The day breaks and Zakar Kiran looks through his bedroom window, wallowing and wandering through his cluttered thoughts. Light at the end of the tunnel, but how long was this tunnel? How much longer did he have to keep walking along this tunnel? The first teardrop broke free, and the rest followed, forming what seemed like an unbroken stream. While everyone expected the outrageously beautiful and liberating day, his world was full of storms and he had known no calm waters.


On the left side of the four-sided wall was an enormous portrait of his father. A man he wished he spent enough time with. To learn how to man up from him. To have an undoubted shoulder that he could lean on, on dark days such as today. With every glance, his soul was agitated by the agony of unfairness and bad luck. He cursed the brevity of life for prohibiting him from one of the most important gems, a protector, a gift, a father, someone to believe in him. His father passed on when he was five and memories of him were vague. All he could remember was an image of a man he called “dada”. Today it’s all a memory.

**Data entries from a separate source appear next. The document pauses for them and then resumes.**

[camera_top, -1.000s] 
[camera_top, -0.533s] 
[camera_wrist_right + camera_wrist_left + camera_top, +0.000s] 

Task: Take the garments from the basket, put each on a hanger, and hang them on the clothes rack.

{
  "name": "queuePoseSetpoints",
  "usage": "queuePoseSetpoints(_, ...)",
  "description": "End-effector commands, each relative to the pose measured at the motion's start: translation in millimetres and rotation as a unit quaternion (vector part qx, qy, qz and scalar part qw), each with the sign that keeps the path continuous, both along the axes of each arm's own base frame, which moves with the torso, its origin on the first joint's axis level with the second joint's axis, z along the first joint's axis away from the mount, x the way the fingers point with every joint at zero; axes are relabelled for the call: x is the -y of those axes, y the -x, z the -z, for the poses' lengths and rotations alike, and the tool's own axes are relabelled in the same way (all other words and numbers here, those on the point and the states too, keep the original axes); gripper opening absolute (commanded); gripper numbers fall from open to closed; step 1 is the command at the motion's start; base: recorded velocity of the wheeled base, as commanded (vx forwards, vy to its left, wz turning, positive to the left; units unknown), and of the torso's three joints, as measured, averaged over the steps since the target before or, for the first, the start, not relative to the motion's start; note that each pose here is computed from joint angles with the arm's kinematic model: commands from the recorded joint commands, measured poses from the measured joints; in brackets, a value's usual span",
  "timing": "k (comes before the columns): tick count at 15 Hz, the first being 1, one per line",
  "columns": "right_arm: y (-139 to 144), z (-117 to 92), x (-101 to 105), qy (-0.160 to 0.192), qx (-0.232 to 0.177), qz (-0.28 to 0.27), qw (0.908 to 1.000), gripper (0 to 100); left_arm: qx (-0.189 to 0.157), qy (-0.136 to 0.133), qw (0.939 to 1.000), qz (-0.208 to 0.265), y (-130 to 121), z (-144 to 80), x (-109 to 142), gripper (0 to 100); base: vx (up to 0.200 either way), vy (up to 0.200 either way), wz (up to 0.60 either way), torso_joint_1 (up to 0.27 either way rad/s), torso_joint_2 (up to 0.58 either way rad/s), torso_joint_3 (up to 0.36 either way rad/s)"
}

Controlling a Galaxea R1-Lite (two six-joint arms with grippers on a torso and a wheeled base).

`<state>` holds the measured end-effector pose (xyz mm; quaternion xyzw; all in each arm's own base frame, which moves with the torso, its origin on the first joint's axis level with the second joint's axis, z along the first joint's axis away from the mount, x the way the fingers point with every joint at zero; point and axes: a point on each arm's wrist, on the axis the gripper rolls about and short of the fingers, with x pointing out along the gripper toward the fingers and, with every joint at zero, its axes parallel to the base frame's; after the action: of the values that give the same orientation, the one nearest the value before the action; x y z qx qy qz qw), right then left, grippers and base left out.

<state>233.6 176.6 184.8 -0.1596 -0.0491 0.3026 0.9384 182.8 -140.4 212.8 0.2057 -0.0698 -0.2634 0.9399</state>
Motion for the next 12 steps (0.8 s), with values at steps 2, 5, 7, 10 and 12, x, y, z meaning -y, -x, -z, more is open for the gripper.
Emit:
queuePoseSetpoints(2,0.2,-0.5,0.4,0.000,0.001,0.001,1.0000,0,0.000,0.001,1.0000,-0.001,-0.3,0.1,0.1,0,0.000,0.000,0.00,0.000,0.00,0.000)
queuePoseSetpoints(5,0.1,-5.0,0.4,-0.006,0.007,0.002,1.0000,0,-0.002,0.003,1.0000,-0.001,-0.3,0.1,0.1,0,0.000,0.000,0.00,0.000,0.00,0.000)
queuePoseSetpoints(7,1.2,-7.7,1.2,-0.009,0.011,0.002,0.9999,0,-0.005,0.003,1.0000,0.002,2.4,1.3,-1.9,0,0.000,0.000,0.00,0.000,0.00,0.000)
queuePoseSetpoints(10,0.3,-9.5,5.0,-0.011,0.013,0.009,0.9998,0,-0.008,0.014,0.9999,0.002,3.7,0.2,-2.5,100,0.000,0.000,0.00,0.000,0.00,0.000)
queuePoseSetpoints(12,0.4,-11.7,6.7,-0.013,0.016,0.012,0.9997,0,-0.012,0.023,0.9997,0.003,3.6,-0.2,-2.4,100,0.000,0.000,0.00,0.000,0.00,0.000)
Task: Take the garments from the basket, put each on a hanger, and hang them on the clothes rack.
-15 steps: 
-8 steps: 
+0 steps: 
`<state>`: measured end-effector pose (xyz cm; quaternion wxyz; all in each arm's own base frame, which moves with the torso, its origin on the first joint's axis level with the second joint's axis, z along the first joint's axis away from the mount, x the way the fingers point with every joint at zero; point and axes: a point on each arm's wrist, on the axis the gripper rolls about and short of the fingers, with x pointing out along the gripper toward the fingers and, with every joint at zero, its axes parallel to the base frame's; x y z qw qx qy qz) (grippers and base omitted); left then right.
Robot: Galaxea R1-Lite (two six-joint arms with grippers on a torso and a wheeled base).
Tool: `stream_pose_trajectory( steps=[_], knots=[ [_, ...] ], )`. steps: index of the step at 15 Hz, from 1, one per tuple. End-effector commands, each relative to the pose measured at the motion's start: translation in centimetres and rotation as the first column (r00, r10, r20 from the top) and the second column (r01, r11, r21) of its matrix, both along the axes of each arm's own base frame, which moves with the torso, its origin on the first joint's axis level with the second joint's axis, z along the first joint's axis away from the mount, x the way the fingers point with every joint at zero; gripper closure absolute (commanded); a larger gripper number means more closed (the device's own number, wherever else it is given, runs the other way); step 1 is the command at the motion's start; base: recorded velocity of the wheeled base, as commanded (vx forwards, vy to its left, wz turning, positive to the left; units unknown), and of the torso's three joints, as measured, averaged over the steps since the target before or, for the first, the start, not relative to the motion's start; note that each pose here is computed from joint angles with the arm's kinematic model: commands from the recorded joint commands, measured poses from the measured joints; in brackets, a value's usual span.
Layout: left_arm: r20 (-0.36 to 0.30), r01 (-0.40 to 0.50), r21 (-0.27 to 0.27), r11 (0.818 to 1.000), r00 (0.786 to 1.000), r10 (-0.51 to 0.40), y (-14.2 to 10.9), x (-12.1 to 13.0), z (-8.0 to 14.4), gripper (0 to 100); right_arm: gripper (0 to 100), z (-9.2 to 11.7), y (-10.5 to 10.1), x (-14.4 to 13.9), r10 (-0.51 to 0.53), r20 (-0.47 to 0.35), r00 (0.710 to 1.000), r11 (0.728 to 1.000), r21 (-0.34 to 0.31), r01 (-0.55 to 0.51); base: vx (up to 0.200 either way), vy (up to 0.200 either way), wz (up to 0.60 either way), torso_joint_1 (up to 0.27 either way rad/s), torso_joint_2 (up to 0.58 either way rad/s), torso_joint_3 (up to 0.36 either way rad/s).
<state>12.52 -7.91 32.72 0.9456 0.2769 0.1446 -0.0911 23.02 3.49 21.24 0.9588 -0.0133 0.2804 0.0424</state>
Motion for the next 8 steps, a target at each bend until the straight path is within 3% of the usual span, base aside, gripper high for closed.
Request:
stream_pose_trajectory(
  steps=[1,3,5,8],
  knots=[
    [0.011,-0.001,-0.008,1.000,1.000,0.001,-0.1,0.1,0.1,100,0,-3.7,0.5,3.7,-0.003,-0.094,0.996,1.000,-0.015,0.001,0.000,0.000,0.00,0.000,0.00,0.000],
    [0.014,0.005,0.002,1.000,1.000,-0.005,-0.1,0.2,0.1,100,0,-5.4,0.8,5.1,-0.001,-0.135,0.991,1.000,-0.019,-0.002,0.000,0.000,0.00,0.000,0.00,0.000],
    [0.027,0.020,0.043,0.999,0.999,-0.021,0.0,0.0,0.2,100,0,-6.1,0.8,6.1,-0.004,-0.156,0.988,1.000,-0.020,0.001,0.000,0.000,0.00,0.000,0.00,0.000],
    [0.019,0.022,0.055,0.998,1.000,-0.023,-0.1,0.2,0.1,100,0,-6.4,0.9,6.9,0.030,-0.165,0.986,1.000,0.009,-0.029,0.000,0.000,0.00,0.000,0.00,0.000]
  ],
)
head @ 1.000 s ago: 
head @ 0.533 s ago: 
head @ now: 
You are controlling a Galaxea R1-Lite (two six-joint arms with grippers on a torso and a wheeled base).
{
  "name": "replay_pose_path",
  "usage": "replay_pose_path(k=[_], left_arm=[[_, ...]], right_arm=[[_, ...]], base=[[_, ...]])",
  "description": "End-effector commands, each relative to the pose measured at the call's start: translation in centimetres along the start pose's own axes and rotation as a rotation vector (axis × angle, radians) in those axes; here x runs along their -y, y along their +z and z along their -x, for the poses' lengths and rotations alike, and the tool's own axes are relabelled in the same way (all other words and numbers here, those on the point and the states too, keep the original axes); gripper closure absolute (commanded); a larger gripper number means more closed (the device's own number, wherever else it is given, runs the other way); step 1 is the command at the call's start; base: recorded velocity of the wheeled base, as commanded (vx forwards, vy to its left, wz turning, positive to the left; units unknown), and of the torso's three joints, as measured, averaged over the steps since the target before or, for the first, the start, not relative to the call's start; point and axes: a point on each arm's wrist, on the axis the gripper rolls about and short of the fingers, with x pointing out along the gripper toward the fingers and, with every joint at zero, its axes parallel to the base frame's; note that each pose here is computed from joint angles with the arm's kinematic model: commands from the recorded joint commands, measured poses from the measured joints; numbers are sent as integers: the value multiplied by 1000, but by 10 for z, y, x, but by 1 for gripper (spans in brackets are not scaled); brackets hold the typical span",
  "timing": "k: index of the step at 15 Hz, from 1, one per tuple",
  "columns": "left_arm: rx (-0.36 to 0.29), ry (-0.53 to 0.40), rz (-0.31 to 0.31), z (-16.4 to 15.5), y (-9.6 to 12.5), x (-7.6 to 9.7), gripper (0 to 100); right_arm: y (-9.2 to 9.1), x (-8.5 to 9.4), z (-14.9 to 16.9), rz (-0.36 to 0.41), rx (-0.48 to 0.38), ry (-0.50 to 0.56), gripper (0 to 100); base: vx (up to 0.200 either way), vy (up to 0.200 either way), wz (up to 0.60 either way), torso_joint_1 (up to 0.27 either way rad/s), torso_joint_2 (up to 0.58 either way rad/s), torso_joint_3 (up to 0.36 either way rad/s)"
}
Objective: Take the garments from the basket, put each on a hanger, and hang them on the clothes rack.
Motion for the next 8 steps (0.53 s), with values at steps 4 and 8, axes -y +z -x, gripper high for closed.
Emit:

His desk held a time machine portrait. Travelling back to his childhood with the only love he knew, his mother. The softness in her tone, tender love and care she showed him. Her affirmation of his beautiful name. The one person who believed in his potential. She always told him, “ZK, I’m afraid that the world might not provide enough space for your wings as you keep soaring”. Her words always elevated him to a world of possibility. His heart sank that the world didn’t provide them with enough time to see the dreams come true. Her picture reached and fixed what no existing literature could. He was a ghost in his machine. Journeying through time and space, the world was a fusion of impossibilities, pain, agony, and distress.


Today he turns twenty-four, wishing his parents would see how much of a man he had become. As he dries his tears, he picks a note from his desk that his best friend wrote him four months ago;

Dear Best Friend,

I’m grateful for the journey I have experienced with you. We have hoped and created a story that only we can tell. Tales of joy and sadness. We have hustled our way to gain the knowledge we have today. Remember the classes, the sports, the jokes not to forget when I pranked you and you walked into the principal’s office looking like a clown. Those were beautiful memories we created.


I hate to begin this second bit of my letter because it wrecks my heart to accept the fact that I will soon be gone to join your parents. I want to blame the divine powers for my sickness, but I’m grateful I was graced enough to spend days with you. To write our elaborate history with no fear.


My pledge to you is both in this world and the next. I hope you get the beach house we dreamt of, that sporty car whose brand you have kept a secret, build that family with a woman who respects and values you, write those lyrics and books; that you will be an irrevocable blessing. A force that cannot be ignored. My journey has ended from what it looks like. Always remember that I cherish and treasure you. My final thoughts are based on how blessed and lucky I was to have you in my corner. I hope I will be given the power to watch over you because I will never leave you.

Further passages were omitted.